Nobody knows yet whether donut has “cracked the case”, but similar solid-state batteries are not far off. Changan Automobile claims to be developing a solid-state battery that can deliver over 1500 km driving range. Chery, another Chinese manufacturer, is also claiming they will be able to do this later this year. Developments are also going on in South America (Chile) and in the United States itself.

It is not so much for EV drivers, but if the sodium ion battery is developed then the energy from the sun stored during the day can be used during the night hours, as sodium is a lot cheaper and easier to get than lithium. This is already occurring in California, and combined with wind means that renewables can in fact replace gas, oil and of course coal. I believe these developments are exciting. These developments are turning nighttime into sunny noon! Bill McKibben believes that over the next decade or two the problem of no sun and no wind may be solved at night. Recently in California batteries reached 42.8% of grid demand at 7 PM in the evening. He notes this is equivalent to the output from 15 to 20 combined cycle gas plants, six Hoover Dams and more than the all-time peak demand of Portugal or Greece. More than 90% of California’s battery fleet was built in the last five years.

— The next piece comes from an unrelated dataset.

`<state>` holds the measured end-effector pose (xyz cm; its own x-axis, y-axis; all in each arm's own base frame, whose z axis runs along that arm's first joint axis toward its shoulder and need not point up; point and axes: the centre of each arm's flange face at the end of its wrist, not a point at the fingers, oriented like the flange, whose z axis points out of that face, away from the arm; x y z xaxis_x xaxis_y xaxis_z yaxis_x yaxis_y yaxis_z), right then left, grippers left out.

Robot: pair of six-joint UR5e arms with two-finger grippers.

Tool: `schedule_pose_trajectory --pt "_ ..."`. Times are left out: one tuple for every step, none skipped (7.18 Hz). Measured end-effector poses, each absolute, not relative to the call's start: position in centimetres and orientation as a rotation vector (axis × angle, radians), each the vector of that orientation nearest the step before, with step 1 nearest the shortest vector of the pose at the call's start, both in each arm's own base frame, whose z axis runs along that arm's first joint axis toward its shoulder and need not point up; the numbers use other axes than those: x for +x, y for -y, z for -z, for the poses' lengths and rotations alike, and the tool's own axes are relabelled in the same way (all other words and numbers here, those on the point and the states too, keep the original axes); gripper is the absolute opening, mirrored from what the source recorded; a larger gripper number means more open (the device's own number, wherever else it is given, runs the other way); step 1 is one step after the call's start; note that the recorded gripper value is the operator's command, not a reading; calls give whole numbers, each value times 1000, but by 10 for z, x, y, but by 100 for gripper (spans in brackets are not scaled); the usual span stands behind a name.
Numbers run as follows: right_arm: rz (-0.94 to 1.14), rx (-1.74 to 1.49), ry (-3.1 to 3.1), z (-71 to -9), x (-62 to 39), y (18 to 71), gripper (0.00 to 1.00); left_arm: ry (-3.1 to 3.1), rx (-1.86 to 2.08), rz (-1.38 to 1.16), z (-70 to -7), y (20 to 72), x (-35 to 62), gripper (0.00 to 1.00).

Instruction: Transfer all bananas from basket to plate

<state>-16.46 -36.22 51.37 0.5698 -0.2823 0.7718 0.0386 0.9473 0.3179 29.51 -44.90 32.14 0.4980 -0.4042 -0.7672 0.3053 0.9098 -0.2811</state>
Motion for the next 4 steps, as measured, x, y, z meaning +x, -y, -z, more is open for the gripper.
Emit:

Developments are proceeding at pace even in countries where climate change is regarded as a hoax (the US) and in those such as China where solar and batteries are well-established. Why New Zealand needs to consider liquefied natural gas or perhaps even pumped hydro certainly needs to be looked at carefully, before we tie ourselves to further fossil fuel dependence - which is of course now apparent during the closure of the Strait of Hormuz.

There are also developments in Australia of what is called a fast-charging quantum battery. This technology is too advanced for my scientific understanding, but more later.

Bill McKibben and I agree on one thing, however. It is all about politics, and who has the ear of politicians and who is metaphorically “Stuffing their pockets”. As to whether we can move to the judicious use of renewable energy, or whether we continue in the present model of profligate fossil fuel use because, as Margaret Thatcher and our finance minister say, “there is no alternative” - THERE IS!